**Excerpted data:**
BEGIN

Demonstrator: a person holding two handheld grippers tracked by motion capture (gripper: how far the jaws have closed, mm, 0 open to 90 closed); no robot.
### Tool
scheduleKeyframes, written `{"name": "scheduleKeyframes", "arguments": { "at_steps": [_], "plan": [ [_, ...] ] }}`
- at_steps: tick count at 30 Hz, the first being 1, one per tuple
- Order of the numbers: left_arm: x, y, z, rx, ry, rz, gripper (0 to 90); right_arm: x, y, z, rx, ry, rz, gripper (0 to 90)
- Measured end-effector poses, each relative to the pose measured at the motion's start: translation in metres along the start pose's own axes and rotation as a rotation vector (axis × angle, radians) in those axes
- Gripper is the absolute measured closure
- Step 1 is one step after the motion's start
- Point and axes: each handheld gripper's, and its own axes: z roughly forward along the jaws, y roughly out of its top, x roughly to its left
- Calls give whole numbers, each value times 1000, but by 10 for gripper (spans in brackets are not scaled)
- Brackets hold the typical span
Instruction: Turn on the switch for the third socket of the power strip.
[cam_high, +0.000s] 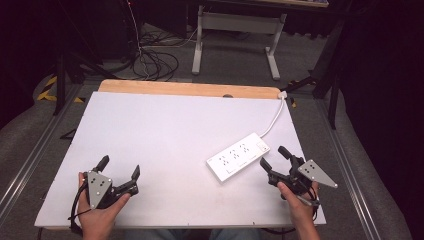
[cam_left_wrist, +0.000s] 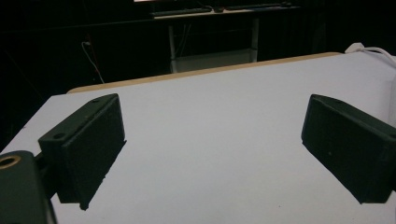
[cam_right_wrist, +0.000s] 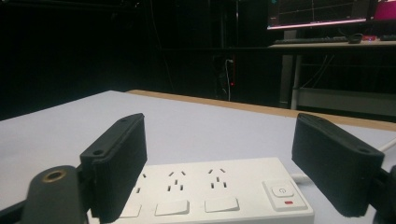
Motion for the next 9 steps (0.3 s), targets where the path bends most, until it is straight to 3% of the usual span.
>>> {"name": "scheduleKeyframes", "arguments": {
  "at_steps": [9],
  "plan": [
    [1, 0, 0, 2, -1, -2, 68, 0, 0, 1, -3, -4, -7, 176]
  ]
}}
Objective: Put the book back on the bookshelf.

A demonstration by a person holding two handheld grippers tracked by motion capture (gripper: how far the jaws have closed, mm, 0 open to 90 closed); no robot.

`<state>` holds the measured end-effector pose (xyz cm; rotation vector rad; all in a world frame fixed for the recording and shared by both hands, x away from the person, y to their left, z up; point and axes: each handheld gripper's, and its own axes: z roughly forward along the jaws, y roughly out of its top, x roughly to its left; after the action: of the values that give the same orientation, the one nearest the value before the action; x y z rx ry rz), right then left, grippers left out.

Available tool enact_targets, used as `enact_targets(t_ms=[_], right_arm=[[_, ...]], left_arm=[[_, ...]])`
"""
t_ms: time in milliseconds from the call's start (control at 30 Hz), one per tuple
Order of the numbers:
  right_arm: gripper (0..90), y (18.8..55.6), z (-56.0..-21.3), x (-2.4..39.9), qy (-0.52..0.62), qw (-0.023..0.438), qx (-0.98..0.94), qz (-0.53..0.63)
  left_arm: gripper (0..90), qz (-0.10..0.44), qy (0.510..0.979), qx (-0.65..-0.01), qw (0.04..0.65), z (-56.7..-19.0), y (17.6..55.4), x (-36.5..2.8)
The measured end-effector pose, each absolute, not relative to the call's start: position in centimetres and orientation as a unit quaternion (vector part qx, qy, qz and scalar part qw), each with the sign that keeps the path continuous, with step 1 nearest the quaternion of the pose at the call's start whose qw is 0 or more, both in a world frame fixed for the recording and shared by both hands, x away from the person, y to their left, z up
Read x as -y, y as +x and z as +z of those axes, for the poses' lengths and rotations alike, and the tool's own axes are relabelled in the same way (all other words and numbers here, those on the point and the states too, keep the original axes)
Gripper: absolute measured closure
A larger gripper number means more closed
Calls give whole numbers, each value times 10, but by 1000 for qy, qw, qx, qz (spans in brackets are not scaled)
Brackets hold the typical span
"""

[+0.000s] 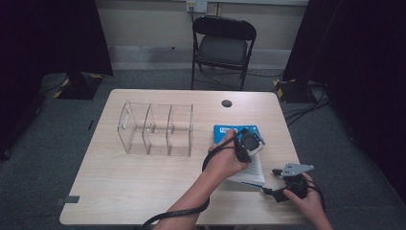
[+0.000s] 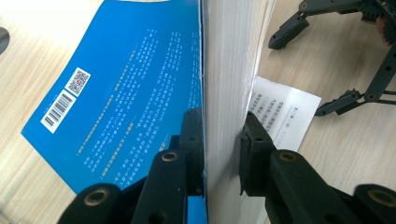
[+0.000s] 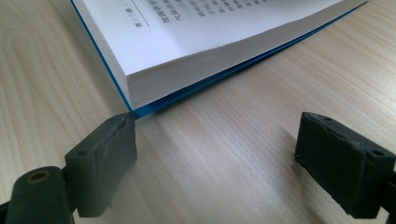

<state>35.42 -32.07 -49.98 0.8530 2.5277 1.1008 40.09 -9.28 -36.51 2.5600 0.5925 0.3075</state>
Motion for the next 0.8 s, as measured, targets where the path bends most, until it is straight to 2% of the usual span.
enact_targets(t_ms=[800], right_arm=[[132, 345, -499, 316, 283, 119, -873, 379]], left_arm=[[753, 97, 938, -237, 234, -345, 416, 95]])
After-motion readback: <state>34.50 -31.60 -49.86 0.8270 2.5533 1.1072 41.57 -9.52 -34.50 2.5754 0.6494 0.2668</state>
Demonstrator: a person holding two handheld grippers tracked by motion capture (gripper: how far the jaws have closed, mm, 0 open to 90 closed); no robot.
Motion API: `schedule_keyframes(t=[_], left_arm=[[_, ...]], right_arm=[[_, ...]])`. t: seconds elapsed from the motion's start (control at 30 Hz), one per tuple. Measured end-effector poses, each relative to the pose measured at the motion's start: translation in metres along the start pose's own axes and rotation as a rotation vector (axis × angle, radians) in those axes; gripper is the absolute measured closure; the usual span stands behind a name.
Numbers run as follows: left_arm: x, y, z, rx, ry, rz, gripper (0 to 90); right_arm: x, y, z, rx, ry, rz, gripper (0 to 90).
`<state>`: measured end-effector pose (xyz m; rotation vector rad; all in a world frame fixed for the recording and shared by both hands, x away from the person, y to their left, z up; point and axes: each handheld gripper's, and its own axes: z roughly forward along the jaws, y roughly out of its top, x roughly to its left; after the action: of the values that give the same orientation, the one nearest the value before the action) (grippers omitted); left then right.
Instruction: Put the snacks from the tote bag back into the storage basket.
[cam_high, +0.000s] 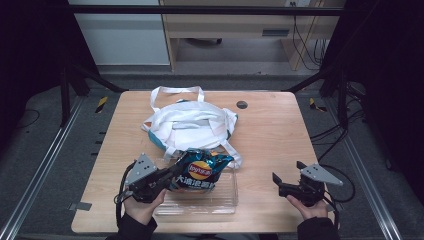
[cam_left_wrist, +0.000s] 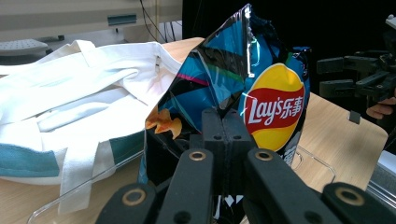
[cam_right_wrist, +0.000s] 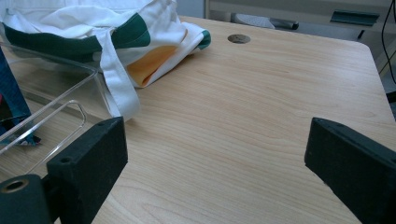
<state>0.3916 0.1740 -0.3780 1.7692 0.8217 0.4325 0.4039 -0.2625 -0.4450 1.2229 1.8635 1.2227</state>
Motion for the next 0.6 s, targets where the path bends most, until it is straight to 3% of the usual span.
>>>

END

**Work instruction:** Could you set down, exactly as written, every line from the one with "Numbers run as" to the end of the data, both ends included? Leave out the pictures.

**Expected answer:**
Numbers run as follows: left_arm: x, y, z, rx, ry, rz, gripper (0 to 90); right_arm: x, y, z, rx, ry, rz, gripper (0 to 90).
`<state>`: measured end-effector pose (xyz m; rotation vector rad; all in a world frame fixed for the recording and shared by both hands, x away from the person, y to their left, z up; point and axes: each handheld gripper's, and its own axes: z roughly forward along the jaws, y roughly out of its top, x roughly to its left; after the action: of the values that give the same orientation, the one nearest the value before the action) (grippers omitted); left then right.
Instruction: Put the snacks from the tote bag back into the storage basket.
[cam_high, +0.000s] 
[cam_left_wrist, +0.000s] 
[cam_right_wrist, +0.000s] 
<state>0.3916 0.1740 -0.3780 1.7692 0.8217 0.4325 0.4039 -0.2625 -0.4450 1.2229 1.8635 1.2227</state>
Motion for the next 0.6 s, targets where the path bends most, until it is straight to 3% of the usual span.
>>>

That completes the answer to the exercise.